Conflict-of-interest statement: The authors declared that there is no competing interests in this study.
Data sharing statement: Technical appendix, statistical code, and dataset available from the corresponding author at xuguoqi@mail.hz.zj.cn. All participants were informed verbally about the purpose and design of the study. Written informed consent was not required due to the observational nature of the study. The personal information of each participant was anonymized at collection and anonymized prior to analysis and the risk of identification is low.
Open-Access: This article is an open-access article which was selected by an in-house editor and fully peer-reviewed by external reviewers. It is distributed in accordance with the Creative Commons Attribution Non Commercial (CC BY-NC 4.0) license, which permits others to distribute, remix, adapt, build upon this work non-commercially, and license their derivative works on different terms, provided the original work is properly cited and the use is non-commercial. See: http://creativecommons.org/licenses/by-nc/4.0/
Correspondence to: Dr. Guo-Qiang Xu, Department of Gastroenterology, The First Affiliated Hospital, Zhejiang University School of Medicine, No. 79 Qingchun Road, Hangzhou 310003, Zhejiang Province, China. xuguoqi@mail.hz.zj.cn
Telephone: +86-571-87236718 Fax: +86-571-87236718
Received: December 23, 2014
Peer-review started: December 24, 2014
First decision: February 10, 2015
Revised: March 16, 2015
Accepted: April 28, 2015
Article in press: April 28, 2015
Published online: August 7, 2015
Abstract

AIM: To elucidate the prevalence and risk factors for gallstones, primarily focusing on Helicobacter pylori (H. pylori) infection.

METHODS: A total of 10016 Chinese subjects, who had undergone physical examination, fasting 13C urea breath test and abdominal ultrasonography, had sufficient blood test data, and had finished a questionnaire, were included in this cross-sectional study. Participants (n = 1122) who had previous eradication of H. pylori were studied separately.

RESULTS: Gallstones were discovered in 9.10% of men and 8.58% of women, with no significant sex difference. Multivariate analyses displayed that age, aspartate aminotransferase, total cholesterol, H. pylori infection, hepatitis C virus (HCV) infection, and fatty liver had a significant association with gallstones (P < 0.05). Successive multiple logistic regression analysis including index of odds ratio (OR) and standardized coefficient (β) indicated that older age (OR/β = 1.056/0.055), H. pylori infection (OR/β = 1.454/0.109), HCV infection (OR/β = 1.871/0.123), and fatty liver (OR/β = 1.947/0.189) had a significant positive association with gallstones.
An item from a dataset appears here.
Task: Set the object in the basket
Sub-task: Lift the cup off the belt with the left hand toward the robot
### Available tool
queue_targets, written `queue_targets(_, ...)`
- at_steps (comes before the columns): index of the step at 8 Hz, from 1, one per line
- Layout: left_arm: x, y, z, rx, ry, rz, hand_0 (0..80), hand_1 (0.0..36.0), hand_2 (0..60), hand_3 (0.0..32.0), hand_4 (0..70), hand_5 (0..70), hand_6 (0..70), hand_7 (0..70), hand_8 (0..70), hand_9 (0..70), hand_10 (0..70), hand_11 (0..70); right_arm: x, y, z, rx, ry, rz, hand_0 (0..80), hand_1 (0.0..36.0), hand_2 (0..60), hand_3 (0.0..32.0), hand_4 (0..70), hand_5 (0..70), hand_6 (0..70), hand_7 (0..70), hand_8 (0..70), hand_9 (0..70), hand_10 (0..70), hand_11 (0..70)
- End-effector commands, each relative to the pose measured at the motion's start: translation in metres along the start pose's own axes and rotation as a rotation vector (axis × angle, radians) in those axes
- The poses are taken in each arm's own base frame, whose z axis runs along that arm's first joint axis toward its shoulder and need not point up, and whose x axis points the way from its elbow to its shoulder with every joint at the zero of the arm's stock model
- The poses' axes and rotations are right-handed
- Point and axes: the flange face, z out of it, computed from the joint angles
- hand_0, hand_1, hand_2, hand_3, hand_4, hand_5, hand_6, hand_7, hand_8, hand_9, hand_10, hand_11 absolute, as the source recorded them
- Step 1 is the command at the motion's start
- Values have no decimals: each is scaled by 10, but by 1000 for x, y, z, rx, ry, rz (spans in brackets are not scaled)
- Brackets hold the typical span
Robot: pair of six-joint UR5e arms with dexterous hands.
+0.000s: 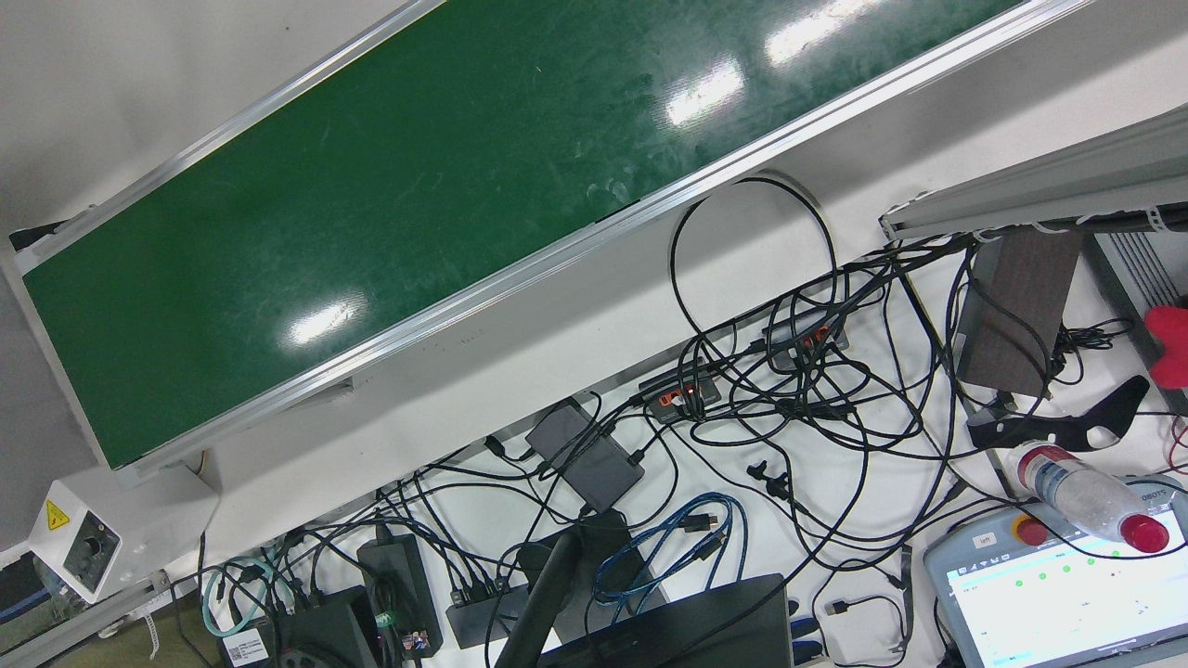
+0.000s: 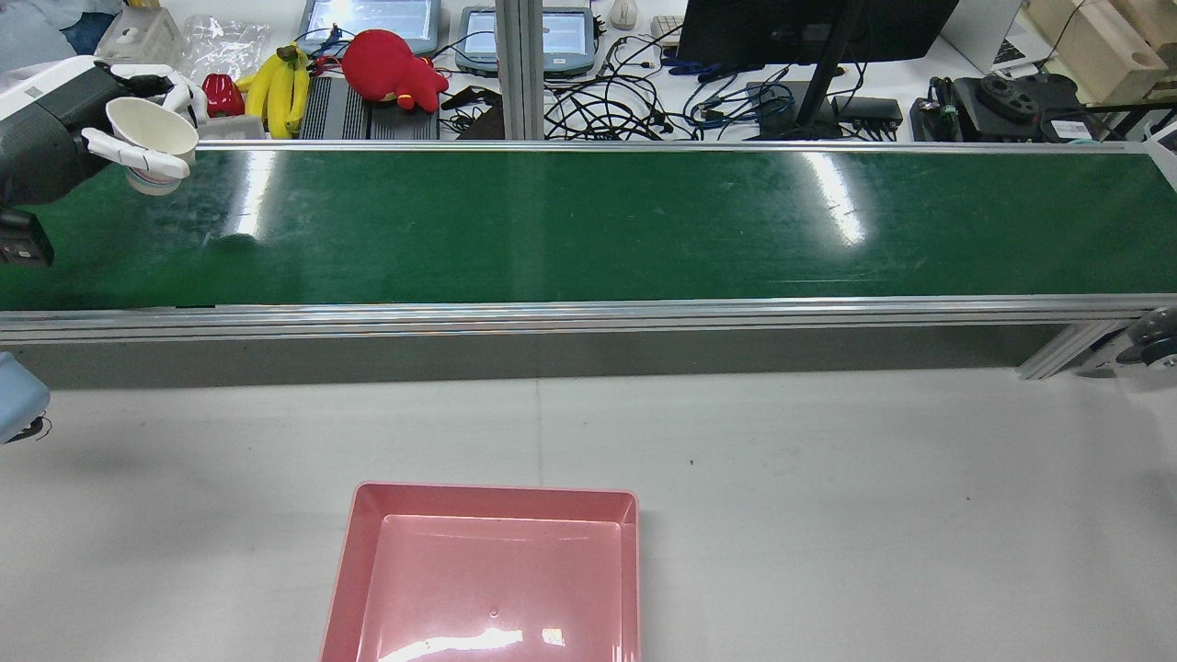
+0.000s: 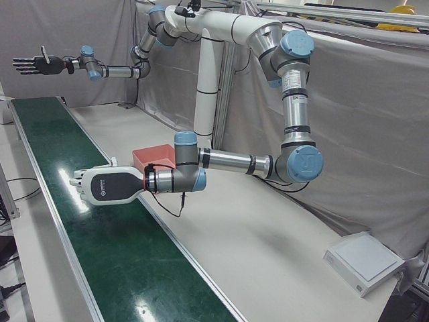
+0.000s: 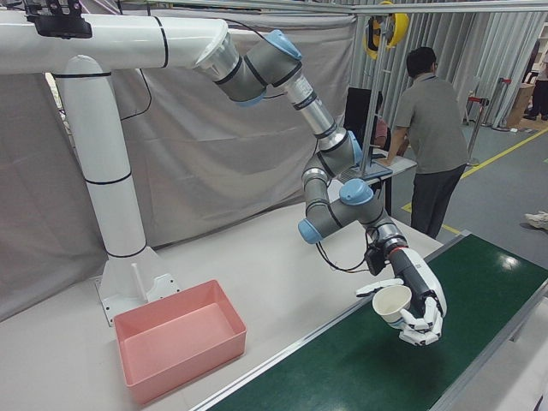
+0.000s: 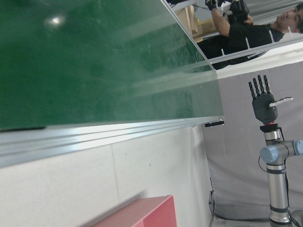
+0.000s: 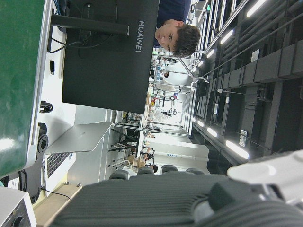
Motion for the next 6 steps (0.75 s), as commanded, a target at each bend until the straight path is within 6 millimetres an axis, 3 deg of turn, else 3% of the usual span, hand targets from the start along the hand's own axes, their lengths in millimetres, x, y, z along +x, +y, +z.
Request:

After age stratification, H. pylori infection and fatty liver still had a significant positive association with gallstones in any age-specific groups, whereas HCV infection had a significant positive association in patients aged > 40 years. The prevalence of gallstones among H. pylori-positive, H. pylori-eradicated, and H. pylori-negative subjects was 9.47%, 9.02%, and 8.46%, respectively. The matched analysis showed that gallstones among H. pylori eradicated subjects was significantly lower compared with H. pylori-positive subjects (P < 0.05).

CONCLUSION: H. pylori infection and fatty liver have a significant positive association with gallstones. H. pylori eradication may lead to prevention of gallstones.

Keywords: Gallstones, Helicobacter pylori, Cross-sectional study

Core tip: Although the pathogenesis of gallstones remains obscure, chronic infection is already accepted as a potential risk factor. There are few large surveys analyzing background factors related to gallstones in Asia. Our study evaluated background factors associated with the presence of gallstones in a cohort of > 10000 subjects, and analysis focusing on the association between Helicobacter pylori (H. pylori) infection and gallstones in the Chinese population is the most important feature of our study. In this large survey, we found that H. pylori eradication may lead to prevention of gallstones, which should shed light on the pathophysiology of gallstones.